The most dramatic signs of cutaneous aging reportedly include the lack of skin surface regularity, the formation of rhagades and the increased presence of dyspigmentation. In her review, Draelos illustrated how these three needs of maturing skin can be met by novel ingredients incorporated into carefully constructed formulations designed to deliver scientifically measurable and visibly noticeable improvement.
For example, skin surface irregularity can be improved through increased skin turnover facilitated by topical niacinamide, while the appearance of fine lines can be diminished through the application of moisturizers containing engineered peptides and over-the-counter retinoids, such as retinyl propionate. In addition, skin pigmentation can become more regular with the topical application of N-acetyl glucosamine and UVA photoprotective ingredients—and combining cosmeceutical ingredients in a moisturizing vehicle can magnify benefits and profoundly improve skin appearance, reported Draelos.

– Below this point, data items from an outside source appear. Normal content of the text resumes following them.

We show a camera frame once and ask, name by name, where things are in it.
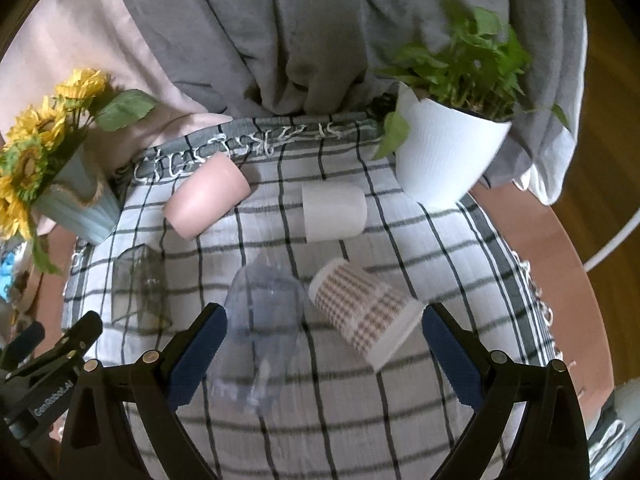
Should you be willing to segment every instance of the bouquet of sunflowers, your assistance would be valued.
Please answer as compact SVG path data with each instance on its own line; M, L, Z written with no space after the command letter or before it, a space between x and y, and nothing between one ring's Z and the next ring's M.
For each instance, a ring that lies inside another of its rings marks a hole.
M49 260L31 215L33 203L84 142L92 125L113 132L145 117L156 102L140 90L117 91L108 74L76 69L16 117L0 152L0 237L33 243L33 262L58 272Z

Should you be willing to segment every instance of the wooden floor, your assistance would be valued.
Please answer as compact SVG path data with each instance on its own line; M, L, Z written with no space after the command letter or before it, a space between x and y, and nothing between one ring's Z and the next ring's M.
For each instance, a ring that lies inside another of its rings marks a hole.
M608 0L587 0L580 134L556 215L585 262L640 208L640 44ZM640 228L589 273L616 384L640 376Z

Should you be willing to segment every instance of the potted plant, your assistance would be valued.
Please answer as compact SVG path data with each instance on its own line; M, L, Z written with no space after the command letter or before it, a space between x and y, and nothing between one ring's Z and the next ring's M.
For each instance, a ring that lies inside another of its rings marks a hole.
M402 190L430 212L452 207L478 181L516 113L530 113L518 76L530 59L515 31L482 7L452 16L449 45L404 46L382 70L400 82L374 158L396 152ZM557 104L550 108L568 122Z
M0 237L33 243L33 262L58 272L36 236L32 209L99 244L115 228L120 205L82 144L95 124L113 132L145 117L155 101L140 90L117 91L108 74L74 70L16 117L0 152Z

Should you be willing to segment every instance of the patterned paper cup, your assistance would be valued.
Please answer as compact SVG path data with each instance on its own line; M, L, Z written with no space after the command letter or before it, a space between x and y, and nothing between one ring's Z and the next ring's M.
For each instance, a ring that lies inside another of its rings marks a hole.
M405 342L424 310L420 301L342 258L315 275L309 297L376 372Z

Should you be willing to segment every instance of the white cup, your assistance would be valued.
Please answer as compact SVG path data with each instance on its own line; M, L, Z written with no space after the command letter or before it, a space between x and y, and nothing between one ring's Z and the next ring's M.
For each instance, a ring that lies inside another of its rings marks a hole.
M348 182L308 182L302 186L306 241L344 240L358 236L367 223L363 190Z

"Evidence-based cosmeceutical ingredients can provide antiaging benefits," Draelos concluded, according to a report in Medical News Today. Ingredient efficacy is becoming more and more evident, especially in a demanding market driven by consumers who demand noticeable results and measurement of them. Reliable claims support is key, and expert reviews such as Draelos' will become more and more important to support industry efforts by telling consumers that yes, certain materials being developed really do work.